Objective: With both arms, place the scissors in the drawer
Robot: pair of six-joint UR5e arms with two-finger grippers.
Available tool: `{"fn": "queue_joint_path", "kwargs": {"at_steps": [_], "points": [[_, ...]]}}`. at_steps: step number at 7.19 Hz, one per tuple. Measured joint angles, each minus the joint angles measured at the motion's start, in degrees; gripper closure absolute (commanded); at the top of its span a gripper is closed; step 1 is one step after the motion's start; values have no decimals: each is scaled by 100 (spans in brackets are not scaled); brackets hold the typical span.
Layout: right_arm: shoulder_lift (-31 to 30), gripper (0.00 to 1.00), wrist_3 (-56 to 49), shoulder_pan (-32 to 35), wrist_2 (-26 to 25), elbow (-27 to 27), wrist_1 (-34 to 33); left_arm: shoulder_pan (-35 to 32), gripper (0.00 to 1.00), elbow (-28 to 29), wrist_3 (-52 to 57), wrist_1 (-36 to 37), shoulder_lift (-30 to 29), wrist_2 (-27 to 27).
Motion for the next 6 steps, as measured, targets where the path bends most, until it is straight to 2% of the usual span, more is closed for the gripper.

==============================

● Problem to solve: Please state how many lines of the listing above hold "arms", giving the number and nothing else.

● Output below: 2